All lines from the one containing "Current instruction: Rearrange" down to the one containing "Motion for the", both ends included, are to be given again exactly; omit the rest of the listing below.

──────── Data extract ────────

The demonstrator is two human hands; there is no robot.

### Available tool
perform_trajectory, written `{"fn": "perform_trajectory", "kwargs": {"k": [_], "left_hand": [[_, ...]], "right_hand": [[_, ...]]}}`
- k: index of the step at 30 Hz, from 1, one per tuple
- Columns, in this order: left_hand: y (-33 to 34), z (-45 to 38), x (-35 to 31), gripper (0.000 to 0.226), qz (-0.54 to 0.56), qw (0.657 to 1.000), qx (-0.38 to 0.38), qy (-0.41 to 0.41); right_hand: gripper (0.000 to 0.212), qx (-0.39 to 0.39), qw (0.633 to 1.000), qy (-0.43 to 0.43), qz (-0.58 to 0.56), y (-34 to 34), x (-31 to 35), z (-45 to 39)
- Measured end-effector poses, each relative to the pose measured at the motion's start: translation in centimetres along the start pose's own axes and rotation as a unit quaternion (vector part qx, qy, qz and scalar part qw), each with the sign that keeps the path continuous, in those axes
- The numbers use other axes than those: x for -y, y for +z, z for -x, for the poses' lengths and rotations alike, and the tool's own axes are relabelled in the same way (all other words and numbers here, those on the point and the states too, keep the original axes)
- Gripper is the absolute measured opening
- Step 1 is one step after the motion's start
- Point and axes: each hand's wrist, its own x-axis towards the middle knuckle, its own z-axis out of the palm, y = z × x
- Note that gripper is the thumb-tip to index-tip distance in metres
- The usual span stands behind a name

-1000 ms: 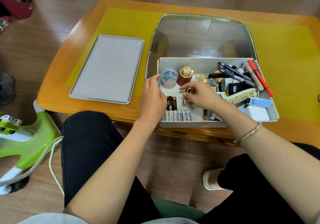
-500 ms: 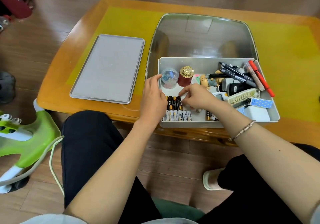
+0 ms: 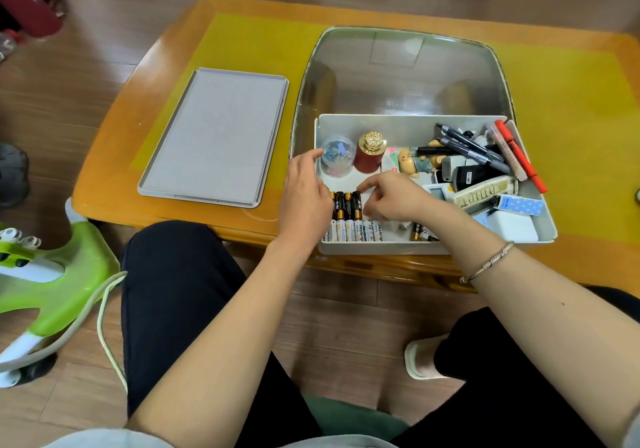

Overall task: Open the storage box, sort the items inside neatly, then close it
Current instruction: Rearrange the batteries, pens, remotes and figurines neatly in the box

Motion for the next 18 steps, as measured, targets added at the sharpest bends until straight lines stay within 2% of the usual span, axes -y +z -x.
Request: {"fn": "perform_trajectory", "kwargs": {"k": [4, 6, 9, 12, 18], "left_hand": [[0.0, -0.1, 0.0, 0.045, 0.004, 1.0, 0.002, -0.003], [0.0, -0.1, 0.0, 0.045, 0.009, 1.0, 0.002, -0.002], [0.1, 0.0, 0.0, 0.045, 0.014, 1.0, 0.002, -0.002], [0.1, 0.0, 0.0, 0.045, 0.014, 1.0, 0.002, -0.002], [0.0, 0.0, 0.1, 0.044, 0.015, 1.0, 0.002, -0.001]], "right_hand": [[0.036, -0.055, 0.997, -0.043, 0.015, -1.9, -0.6, 0.8], [0.028, -0.063, 0.995, -0.06, 0.057, -3.1, -1.1, 1.3], [0.021, -0.051, 0.984, -0.077, 0.15, -4.2, -1.8, 2.2], [0.023, -0.024, 0.97, -0.068, 0.231, -4.3, -2.2, 3.0], [0.025, 0.018, 0.951, -0.048, 0.305, -3.1, -3.1, 3.5]]}}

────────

**Finished exercise:**
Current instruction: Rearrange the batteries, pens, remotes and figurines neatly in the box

Motion for the next 18 steps, as measured, targets added at the sharpest bends until straight lines stay within 2% of the usual span, axes -y +z -x.

The required response has been given in full.